I am recently studying the Xception paper and came across the depthwise separable convolution (DW conv). I think I understand how it works and how it implemented in Pytorch, but I don’t understand the number of parameters in that layers.

For example, I have a convolution layer (no bias) with in_channels = 16, out_channels = 32 and kernel_size = 3. For traditional convolution it should have 16x32x3x3 = 4608 parameters and for DW conv (which set group=in_channels per pytorch implementation), it has 16x3x3 + 16x1x1x32 = 656 parameters.

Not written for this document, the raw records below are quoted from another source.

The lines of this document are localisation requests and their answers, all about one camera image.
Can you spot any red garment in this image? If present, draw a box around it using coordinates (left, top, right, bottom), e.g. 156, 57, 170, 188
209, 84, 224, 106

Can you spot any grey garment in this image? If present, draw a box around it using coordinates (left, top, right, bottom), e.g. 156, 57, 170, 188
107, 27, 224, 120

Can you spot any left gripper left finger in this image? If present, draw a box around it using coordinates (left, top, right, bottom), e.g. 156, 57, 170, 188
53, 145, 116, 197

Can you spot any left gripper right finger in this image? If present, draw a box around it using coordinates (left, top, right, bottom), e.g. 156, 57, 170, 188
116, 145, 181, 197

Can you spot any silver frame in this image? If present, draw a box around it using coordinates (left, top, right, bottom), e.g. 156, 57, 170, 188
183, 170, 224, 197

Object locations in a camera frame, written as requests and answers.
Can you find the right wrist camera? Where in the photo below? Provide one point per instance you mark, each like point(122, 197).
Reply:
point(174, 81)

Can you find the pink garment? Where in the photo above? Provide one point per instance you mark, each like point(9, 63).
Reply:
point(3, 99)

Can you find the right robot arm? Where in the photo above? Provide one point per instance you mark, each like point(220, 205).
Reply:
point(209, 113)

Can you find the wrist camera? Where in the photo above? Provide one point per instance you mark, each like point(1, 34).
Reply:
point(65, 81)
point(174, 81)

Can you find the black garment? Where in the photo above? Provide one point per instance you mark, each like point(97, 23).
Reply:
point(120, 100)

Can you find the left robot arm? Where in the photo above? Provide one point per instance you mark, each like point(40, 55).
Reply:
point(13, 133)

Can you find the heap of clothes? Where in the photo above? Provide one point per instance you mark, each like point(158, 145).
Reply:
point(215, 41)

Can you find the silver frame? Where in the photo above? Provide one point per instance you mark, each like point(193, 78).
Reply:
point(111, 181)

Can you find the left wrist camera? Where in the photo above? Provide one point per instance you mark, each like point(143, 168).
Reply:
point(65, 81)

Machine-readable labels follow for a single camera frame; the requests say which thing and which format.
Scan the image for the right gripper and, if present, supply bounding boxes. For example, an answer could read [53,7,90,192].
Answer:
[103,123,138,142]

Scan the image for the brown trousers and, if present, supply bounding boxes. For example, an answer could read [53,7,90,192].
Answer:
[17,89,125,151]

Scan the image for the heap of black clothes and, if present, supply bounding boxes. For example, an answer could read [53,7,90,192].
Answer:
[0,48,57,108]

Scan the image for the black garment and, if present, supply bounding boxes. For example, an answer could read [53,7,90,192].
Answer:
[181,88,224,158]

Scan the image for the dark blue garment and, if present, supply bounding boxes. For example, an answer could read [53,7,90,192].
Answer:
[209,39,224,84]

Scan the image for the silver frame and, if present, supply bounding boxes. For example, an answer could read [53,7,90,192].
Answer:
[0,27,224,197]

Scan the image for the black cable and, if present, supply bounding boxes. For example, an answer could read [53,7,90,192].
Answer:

I printed the parameters in the conv layer by using parameters() function and verified the number of traditional conv layer but DW conv has a weight with size of 32x1x3x3, which differs from the Xception paper. It appears that the second term (1 in the example) is in_channels / group.

Can someone help me explain how this is implemented or did I do something wrong? Thank you very much for the help!

jtang10 · March 15, 2018, 2:15am

Try to answer my own question here after I read some posts again. Using groups can only lead to depthwise convolution, so setting, groups = in_channels = out_channels will fulfill the first part of the depthwise separable convolution, then we can manually add another 1x1 convolution to fulfill the second part based on Xception paper.

In my own conclusion, this is more like a “grouped convolution” like in this post rather than the depthwise separable convolution or the “depthwise convolution”, the 1st step of the depthwise separable convolution (before the pointwise convolution).